**Exercise details:** Pull out every line below that contains the word "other".

**Data block:**
□ □ □

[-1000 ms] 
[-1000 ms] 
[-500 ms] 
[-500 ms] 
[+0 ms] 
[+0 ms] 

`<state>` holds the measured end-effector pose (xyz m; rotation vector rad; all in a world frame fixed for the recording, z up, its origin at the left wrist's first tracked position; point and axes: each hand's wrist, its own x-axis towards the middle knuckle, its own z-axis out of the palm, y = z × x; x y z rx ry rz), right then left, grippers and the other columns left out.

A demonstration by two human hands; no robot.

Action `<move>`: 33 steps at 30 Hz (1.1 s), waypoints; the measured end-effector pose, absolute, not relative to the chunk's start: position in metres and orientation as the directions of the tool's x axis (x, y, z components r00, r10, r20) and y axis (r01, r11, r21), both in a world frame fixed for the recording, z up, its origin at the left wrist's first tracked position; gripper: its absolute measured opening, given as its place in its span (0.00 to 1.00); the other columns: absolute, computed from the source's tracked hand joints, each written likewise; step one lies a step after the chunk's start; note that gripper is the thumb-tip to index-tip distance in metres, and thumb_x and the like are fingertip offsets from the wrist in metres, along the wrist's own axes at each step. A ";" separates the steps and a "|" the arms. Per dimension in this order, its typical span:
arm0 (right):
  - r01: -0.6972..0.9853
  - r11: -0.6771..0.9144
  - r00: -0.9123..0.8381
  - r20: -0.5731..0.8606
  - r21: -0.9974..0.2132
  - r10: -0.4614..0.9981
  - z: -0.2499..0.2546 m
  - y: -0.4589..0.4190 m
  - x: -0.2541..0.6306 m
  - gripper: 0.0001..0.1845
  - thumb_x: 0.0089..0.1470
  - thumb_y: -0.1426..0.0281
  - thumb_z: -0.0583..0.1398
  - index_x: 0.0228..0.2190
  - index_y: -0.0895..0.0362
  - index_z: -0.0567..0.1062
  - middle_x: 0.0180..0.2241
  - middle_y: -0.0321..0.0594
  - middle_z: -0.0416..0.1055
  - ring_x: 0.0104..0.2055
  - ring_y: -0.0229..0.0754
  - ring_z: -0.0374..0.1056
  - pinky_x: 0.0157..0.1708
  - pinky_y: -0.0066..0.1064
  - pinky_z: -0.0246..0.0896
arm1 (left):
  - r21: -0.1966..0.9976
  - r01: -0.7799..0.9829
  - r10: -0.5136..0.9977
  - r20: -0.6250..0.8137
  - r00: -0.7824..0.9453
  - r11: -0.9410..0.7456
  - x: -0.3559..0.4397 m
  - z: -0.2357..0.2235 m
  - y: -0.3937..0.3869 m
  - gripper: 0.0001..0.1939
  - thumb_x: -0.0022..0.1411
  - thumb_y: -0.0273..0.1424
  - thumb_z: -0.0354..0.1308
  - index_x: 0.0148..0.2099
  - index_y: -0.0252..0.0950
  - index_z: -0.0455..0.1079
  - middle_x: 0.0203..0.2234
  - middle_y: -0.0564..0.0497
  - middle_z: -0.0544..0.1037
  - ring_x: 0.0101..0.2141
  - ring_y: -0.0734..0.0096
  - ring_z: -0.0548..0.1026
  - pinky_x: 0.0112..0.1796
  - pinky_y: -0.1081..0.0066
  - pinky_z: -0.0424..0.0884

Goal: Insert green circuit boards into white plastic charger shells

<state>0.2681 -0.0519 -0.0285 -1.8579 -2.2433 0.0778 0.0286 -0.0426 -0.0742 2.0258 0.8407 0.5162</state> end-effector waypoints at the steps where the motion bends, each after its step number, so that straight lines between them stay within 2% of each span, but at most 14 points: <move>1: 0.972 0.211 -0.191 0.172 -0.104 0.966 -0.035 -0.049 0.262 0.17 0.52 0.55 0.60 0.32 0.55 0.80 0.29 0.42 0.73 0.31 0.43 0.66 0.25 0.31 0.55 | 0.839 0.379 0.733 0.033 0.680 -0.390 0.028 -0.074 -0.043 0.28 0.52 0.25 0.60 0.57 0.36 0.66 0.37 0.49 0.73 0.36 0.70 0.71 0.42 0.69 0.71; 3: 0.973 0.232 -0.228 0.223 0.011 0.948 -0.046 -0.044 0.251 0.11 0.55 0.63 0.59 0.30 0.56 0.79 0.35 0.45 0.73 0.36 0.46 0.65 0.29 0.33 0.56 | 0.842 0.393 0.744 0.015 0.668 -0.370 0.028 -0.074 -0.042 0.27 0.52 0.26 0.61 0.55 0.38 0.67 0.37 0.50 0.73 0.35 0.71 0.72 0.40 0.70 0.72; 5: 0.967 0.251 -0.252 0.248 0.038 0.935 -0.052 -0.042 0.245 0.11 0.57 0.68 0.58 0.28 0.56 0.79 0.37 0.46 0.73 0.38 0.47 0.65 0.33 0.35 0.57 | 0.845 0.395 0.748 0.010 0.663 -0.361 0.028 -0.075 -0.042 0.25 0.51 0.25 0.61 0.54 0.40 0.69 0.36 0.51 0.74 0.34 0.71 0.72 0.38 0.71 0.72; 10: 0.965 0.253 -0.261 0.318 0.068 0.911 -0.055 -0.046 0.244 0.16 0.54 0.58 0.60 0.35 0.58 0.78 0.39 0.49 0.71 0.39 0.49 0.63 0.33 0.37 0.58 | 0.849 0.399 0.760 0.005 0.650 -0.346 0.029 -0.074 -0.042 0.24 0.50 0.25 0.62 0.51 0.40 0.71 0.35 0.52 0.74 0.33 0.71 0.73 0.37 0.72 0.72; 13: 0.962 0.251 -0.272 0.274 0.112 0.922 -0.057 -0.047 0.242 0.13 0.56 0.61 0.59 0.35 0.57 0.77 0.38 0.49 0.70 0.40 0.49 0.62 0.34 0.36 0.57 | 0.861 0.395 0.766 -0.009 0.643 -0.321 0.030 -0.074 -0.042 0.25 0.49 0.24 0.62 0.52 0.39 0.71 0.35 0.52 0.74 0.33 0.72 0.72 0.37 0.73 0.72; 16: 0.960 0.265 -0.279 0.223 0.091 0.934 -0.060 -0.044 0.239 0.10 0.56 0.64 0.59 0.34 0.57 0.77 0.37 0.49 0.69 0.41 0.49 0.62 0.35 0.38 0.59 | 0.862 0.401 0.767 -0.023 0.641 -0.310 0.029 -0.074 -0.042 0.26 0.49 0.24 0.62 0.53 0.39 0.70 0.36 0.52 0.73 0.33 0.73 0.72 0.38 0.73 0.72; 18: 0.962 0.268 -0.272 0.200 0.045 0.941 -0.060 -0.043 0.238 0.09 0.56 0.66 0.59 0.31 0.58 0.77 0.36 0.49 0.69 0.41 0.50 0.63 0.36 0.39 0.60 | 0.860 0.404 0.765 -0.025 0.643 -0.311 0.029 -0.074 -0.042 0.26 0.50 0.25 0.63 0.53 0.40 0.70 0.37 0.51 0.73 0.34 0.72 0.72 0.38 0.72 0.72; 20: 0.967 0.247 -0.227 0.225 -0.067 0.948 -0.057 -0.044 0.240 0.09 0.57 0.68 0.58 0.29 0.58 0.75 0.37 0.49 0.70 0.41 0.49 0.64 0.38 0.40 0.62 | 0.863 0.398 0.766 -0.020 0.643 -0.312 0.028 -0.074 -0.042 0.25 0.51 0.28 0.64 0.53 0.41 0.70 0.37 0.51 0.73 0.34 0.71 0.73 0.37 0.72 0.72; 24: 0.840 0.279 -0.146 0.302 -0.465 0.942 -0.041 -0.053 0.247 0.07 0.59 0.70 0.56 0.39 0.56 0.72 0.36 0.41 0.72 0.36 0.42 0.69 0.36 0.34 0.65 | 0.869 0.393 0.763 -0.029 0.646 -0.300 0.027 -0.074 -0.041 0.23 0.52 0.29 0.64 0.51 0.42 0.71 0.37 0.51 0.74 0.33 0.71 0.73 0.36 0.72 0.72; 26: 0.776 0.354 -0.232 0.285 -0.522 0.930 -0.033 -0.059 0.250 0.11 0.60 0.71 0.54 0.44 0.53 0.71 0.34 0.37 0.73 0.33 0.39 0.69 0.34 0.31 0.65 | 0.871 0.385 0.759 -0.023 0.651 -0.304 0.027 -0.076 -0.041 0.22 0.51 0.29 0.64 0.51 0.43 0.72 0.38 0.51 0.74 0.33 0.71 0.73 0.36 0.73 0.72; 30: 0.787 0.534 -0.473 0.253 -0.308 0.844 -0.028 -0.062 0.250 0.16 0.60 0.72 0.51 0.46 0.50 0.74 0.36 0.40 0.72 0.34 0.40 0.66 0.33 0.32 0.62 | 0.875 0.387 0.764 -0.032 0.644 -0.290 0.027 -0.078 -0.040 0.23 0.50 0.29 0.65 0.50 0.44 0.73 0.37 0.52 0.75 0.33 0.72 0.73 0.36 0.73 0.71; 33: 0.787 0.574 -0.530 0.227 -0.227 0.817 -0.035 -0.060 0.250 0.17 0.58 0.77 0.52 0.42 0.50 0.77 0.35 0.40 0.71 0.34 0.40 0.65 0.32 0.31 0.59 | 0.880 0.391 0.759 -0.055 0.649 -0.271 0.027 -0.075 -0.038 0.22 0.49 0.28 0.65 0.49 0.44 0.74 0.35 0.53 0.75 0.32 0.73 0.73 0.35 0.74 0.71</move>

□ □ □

**Response box:**
`<state>` holds the measured end-effector pose (xyz m; rotation vector rad; all in a world frame fixed for the recording, z up, its origin at the left wrist's first tracked position; point and axes: each hand's wrist, its own x-axis towards the middle knuckle, its own z-axis out of the palm, y = z × x; x y z rx ry rz), right then left, grippers and the other columns left out.
Action `<move>`: 33 steps at 30 Hz (1.1 s), waypoints; the measured end-effector pose, absolute, not relative to the chunk's start: position in metres and orientation as the directions of the tool's x axis (x, y, z components r00, r10, r20) and y axis (r01, r11, r21), both in a world frame fixed for the recording, z up, its origin at the left wrist's first tracked position; gripper: its absolute measured opening, given as its place in its span (0.00 to 1.00); the other columns: absolute, computed from the source's tracked hand joints, each written likewise; step one lies a step after the chunk's start; note that gripper is the thumb-tip to index-tip distance in metres, and thumb_x and the like are fingertip offsets from the wrist in metres, along the wrist's own axes at each step. A ";" separates the steps and a "|" the arms. Per dimension in this order, its typical span:

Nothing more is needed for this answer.